An actual robot that can write in Japanese passed university entrance tests in Japan. How well did it do? It bested 80% of all human candidates. It is not good enough to enter the very best Japanese university, but it is good enough to enter in many other universities. The robot’s artificial intelligence shows better reading comprehension, as measured by the tests, than most human beings. The lead designer stresses that the robot does not really understand what it reads, but then it seems that something like 30% of high school students, in Japan, can’t pass basic reading comprehension tests. I stress that the robot had to use the same forms that the student used. It had to write with a pen.

China uses facial scanners to monitor university dorms. To enter the dorms, students must have their card and they must be recognized by the camera.

This week, Apple released the iPhone X. You unlock the phone through facial recognition (by looking at the phone). The new phones have a new processor, the A11 Bionic. According to some reports, it matches recent high-end Intel chips in performance, for both single-threaded and multi-threaded performance. It is hard to say whether this comparison is meaningful, but the results do indicate that it is a significantly faster processor than what the older iPhone 7 uses (Apple refers to a 30% gain). The term “bionic” is a reference to the support, in silicon, for machine-learning (or AI) code. Also, Apple took to designing its own graphics processors, instead of licensing an external design. Apple also released a version of its watch that can be used to make phone calls, without relying on a nearby phone.

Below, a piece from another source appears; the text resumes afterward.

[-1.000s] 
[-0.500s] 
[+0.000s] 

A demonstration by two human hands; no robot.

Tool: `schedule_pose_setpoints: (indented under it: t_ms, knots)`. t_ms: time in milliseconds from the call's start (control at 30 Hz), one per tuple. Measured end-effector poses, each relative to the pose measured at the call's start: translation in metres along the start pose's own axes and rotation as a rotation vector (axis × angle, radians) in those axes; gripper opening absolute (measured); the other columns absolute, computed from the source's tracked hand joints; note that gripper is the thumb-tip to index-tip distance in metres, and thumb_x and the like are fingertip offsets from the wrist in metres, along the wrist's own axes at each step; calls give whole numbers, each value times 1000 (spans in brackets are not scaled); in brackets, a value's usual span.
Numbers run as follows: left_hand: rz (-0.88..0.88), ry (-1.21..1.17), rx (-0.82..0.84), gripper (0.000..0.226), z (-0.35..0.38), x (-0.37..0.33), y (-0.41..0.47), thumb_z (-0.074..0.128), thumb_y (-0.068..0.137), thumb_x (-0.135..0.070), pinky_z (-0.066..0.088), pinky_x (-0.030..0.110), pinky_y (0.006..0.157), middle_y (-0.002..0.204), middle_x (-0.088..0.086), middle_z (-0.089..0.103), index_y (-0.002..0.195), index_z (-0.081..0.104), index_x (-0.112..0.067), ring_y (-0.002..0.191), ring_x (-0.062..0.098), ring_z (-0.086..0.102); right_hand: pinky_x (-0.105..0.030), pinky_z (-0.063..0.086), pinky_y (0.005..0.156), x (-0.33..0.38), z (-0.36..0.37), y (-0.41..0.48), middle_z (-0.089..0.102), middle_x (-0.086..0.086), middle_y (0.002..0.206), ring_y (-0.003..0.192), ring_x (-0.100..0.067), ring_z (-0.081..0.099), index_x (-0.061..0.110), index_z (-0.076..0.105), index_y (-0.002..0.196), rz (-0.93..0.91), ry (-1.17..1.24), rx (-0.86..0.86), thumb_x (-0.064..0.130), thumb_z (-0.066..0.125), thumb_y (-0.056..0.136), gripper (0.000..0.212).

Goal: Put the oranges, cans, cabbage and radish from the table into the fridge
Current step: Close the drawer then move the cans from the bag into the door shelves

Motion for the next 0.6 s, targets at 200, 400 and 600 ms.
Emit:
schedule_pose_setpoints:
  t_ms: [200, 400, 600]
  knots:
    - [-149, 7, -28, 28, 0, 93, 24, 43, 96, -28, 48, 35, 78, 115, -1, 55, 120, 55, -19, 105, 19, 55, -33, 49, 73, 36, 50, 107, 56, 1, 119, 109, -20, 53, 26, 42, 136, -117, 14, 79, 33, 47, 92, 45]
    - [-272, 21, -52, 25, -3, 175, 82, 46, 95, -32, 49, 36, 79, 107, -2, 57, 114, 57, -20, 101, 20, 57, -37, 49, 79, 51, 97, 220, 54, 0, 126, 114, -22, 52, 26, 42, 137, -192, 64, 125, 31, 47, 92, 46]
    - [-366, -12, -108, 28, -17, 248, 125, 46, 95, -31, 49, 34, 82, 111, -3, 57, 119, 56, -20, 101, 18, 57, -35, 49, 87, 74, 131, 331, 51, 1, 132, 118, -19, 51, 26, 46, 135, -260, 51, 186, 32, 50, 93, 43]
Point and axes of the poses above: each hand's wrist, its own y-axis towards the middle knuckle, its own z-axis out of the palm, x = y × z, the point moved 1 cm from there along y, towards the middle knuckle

Another point worth stressing is that the new iPhones are dropping support for 32-bit applications, at the hardware level. It might allow Apple to optimize the silicon somewhat, though I am unclear as to how much of a benefit this move provides in terms of performance and/or power usage. In any case, this means that it is all 64-bit applications from now on. In comparison, Microsoft Windows is still available in a 32-bit edition.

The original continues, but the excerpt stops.